[WHAT THE TASK ASKS] Look for the word "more" in the records, and copy each line where it appears.

[RECORDS FOR THIS EXERCISE]
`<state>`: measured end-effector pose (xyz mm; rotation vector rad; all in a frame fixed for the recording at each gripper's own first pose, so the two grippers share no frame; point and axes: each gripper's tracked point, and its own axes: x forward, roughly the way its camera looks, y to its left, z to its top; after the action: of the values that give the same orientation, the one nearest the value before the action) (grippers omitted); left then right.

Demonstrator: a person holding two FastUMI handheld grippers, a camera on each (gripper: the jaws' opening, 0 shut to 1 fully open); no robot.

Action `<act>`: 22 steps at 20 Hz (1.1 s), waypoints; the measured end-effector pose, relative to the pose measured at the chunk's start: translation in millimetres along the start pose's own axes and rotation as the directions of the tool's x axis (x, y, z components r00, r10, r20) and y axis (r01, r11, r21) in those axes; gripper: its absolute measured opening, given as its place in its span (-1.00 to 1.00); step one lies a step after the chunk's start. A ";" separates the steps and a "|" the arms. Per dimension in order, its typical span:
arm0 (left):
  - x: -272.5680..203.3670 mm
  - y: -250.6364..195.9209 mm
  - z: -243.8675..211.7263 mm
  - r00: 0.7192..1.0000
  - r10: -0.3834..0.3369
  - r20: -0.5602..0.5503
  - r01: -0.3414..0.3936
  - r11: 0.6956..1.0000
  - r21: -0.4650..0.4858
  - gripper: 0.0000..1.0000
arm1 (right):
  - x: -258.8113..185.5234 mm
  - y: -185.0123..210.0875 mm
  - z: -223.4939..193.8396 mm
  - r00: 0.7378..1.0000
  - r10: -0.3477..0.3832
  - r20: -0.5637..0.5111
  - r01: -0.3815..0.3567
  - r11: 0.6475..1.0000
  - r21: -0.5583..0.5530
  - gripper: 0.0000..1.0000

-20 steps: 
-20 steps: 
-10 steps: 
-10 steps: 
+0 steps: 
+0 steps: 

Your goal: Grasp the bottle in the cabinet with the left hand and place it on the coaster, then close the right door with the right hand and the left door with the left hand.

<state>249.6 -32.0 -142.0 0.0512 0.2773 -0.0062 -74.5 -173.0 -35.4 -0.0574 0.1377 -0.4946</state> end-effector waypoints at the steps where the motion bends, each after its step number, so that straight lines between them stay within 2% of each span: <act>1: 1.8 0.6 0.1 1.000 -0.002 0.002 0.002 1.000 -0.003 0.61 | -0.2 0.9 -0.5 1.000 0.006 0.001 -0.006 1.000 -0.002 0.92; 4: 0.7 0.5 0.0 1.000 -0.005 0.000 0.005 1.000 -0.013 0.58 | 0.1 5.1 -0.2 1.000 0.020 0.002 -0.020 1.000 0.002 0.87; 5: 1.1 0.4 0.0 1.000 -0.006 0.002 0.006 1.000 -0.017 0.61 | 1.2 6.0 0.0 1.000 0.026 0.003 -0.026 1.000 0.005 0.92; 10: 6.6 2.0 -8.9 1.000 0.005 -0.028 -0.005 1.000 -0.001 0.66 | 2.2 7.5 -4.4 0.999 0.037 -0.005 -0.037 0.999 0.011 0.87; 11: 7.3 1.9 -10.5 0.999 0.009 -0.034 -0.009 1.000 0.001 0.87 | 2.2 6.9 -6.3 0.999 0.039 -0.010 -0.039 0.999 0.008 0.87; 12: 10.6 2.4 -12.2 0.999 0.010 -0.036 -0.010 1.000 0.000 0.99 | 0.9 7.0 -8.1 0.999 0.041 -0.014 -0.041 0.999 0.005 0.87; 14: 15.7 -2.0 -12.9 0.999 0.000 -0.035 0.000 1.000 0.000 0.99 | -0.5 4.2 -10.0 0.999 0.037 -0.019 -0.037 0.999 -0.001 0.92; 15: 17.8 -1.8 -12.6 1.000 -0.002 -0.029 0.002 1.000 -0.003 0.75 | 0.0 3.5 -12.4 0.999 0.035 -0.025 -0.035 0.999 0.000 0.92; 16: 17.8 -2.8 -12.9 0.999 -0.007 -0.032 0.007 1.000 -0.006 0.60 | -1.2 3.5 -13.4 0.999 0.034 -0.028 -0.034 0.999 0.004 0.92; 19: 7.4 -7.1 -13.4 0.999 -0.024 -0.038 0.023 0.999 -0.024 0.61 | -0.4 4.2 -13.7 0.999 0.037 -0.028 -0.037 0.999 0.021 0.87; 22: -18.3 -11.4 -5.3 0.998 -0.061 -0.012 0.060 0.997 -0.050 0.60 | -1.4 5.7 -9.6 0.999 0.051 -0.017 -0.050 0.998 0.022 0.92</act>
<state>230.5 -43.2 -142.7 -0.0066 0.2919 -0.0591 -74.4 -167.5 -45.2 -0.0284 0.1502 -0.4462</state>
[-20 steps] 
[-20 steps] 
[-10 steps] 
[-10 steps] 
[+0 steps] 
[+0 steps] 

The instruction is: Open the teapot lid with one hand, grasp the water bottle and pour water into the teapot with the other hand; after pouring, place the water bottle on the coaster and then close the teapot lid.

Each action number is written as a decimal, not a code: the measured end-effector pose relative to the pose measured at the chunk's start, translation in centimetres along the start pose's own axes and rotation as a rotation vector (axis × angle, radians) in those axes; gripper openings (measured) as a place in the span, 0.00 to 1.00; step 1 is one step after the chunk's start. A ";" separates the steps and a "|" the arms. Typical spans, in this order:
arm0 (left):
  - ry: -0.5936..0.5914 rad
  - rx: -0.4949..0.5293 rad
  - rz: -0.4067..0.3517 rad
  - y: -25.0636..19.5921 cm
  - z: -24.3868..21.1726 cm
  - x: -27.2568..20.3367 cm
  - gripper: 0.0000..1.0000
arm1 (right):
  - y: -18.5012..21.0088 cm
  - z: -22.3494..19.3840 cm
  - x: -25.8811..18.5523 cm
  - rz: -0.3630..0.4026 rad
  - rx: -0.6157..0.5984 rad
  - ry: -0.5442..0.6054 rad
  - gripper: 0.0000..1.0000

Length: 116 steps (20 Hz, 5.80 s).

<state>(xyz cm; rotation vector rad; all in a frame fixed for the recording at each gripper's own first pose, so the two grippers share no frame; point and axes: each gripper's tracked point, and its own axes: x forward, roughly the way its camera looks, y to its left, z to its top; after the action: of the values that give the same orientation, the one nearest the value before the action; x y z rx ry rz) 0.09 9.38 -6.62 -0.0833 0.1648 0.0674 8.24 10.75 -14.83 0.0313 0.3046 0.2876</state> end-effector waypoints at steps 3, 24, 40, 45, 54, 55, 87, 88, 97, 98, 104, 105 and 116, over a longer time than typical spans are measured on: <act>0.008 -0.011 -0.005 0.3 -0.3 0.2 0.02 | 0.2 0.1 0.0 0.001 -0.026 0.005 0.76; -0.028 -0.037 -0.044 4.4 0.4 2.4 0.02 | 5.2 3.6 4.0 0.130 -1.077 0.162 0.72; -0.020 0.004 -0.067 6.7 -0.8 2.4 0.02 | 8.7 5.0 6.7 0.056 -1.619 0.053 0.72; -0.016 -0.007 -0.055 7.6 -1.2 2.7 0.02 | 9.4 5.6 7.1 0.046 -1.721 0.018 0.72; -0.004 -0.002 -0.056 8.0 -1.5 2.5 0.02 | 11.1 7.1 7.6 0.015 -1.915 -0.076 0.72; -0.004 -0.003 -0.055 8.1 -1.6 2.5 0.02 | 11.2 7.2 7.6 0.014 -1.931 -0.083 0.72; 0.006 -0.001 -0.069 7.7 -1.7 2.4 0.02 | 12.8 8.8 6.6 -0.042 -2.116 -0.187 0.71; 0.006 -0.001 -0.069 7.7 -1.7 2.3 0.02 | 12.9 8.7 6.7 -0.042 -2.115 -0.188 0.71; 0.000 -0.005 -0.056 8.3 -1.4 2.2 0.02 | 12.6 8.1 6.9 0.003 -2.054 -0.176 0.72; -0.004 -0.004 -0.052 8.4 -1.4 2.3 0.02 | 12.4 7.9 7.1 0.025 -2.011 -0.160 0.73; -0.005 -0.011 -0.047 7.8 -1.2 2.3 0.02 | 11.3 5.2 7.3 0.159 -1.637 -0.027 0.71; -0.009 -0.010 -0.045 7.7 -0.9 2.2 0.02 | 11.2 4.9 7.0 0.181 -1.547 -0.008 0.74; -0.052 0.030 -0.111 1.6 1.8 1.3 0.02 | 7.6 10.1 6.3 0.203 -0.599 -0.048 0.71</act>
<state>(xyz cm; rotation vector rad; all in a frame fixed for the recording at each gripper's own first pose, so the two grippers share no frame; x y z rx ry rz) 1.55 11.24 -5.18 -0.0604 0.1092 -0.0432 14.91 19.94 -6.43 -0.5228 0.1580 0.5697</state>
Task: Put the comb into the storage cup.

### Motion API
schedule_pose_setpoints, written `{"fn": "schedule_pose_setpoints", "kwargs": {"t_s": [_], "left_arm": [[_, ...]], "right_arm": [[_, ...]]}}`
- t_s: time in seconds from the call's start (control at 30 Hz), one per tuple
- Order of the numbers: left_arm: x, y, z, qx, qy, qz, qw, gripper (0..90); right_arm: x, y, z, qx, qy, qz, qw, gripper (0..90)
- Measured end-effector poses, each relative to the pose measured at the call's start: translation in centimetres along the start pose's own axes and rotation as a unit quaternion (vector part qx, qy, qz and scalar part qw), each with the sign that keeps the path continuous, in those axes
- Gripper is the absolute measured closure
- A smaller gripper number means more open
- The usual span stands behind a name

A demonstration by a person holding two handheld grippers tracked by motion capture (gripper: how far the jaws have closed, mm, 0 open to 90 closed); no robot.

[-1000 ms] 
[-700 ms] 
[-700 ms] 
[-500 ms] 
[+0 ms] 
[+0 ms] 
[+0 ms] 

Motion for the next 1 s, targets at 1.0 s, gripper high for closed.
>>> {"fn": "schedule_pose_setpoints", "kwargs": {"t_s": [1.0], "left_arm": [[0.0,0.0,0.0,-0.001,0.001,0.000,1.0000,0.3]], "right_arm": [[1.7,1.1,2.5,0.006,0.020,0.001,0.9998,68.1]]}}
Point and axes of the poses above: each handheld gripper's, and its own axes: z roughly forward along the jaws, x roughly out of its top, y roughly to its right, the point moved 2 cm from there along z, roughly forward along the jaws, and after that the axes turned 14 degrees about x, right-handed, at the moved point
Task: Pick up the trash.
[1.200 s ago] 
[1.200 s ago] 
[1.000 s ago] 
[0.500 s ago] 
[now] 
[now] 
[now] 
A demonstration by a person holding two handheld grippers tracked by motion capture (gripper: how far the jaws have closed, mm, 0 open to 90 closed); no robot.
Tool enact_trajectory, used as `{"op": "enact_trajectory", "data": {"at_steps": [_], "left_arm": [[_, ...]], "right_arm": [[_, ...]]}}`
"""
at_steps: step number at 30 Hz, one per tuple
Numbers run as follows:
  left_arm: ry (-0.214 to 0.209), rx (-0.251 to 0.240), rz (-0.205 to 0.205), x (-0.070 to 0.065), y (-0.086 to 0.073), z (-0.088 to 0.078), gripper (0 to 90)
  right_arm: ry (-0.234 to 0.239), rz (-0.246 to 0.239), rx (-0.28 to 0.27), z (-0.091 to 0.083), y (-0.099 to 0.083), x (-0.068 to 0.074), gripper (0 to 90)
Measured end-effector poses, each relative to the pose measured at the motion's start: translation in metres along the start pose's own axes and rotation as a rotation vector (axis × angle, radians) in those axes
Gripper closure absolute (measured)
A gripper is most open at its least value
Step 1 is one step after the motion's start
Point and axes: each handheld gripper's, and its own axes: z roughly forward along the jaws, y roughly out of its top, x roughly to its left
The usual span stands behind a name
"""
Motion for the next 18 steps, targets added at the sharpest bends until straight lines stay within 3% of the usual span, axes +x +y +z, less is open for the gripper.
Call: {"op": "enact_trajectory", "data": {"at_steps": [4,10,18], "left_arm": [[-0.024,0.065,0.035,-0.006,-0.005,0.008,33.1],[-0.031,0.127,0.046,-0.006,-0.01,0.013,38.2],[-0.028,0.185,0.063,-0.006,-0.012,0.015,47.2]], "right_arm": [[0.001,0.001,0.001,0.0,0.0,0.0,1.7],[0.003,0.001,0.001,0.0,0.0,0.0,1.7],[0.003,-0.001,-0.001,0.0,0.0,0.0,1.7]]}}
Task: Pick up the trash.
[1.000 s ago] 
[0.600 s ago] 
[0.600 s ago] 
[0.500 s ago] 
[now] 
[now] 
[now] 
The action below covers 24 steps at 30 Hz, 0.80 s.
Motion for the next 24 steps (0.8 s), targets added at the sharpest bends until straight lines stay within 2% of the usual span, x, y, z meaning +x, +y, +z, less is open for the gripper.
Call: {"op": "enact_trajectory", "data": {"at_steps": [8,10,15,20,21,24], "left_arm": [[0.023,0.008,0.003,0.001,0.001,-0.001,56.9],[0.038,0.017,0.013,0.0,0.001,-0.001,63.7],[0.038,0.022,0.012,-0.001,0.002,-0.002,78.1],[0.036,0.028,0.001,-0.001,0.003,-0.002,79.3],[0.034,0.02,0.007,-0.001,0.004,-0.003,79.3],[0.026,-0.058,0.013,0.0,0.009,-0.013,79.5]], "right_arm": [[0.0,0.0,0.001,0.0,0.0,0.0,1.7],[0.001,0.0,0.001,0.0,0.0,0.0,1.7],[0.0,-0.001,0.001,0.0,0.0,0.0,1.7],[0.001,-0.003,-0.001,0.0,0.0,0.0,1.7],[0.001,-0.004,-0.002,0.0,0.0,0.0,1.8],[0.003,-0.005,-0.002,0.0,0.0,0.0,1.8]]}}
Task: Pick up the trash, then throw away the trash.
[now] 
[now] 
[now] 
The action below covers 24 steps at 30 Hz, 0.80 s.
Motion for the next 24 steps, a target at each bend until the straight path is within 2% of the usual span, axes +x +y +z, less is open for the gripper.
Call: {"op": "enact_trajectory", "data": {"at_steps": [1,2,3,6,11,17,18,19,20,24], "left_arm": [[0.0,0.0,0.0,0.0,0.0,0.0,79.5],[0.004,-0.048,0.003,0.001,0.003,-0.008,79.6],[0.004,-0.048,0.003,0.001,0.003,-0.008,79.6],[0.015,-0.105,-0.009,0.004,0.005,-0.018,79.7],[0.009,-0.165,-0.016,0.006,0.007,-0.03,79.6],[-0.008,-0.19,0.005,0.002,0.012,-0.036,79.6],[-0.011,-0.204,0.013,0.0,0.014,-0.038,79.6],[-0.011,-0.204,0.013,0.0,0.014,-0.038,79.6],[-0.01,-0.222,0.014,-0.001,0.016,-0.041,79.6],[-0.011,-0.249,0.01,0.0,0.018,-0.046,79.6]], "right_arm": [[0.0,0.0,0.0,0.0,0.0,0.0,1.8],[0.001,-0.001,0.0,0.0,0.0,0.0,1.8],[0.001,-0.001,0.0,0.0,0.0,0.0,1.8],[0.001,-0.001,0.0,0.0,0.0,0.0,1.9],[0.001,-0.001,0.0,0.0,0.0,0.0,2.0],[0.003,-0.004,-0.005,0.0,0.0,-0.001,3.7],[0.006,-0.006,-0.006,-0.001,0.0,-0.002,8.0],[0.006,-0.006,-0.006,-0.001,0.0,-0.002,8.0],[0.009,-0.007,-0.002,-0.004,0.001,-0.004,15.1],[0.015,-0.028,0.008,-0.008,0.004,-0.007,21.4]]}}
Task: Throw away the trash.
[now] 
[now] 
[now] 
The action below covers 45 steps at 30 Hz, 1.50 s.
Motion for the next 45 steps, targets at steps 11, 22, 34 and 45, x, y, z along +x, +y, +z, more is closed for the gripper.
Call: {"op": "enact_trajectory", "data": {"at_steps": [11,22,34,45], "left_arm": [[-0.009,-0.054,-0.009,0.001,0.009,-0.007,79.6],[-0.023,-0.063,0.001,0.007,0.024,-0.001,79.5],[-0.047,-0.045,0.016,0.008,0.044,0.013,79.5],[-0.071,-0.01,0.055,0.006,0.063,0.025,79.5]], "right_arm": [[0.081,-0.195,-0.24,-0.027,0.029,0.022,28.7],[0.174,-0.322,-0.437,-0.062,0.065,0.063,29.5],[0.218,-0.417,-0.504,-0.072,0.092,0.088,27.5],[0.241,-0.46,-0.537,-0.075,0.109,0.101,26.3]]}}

[WRITTEN SOLUTION]
- A smaller gripper number means more open
Motion for the next 45 steps, targets at steps 11, 22, 34 and 45, x, y, z along +x, +y, +z, more is closed for the gripper.

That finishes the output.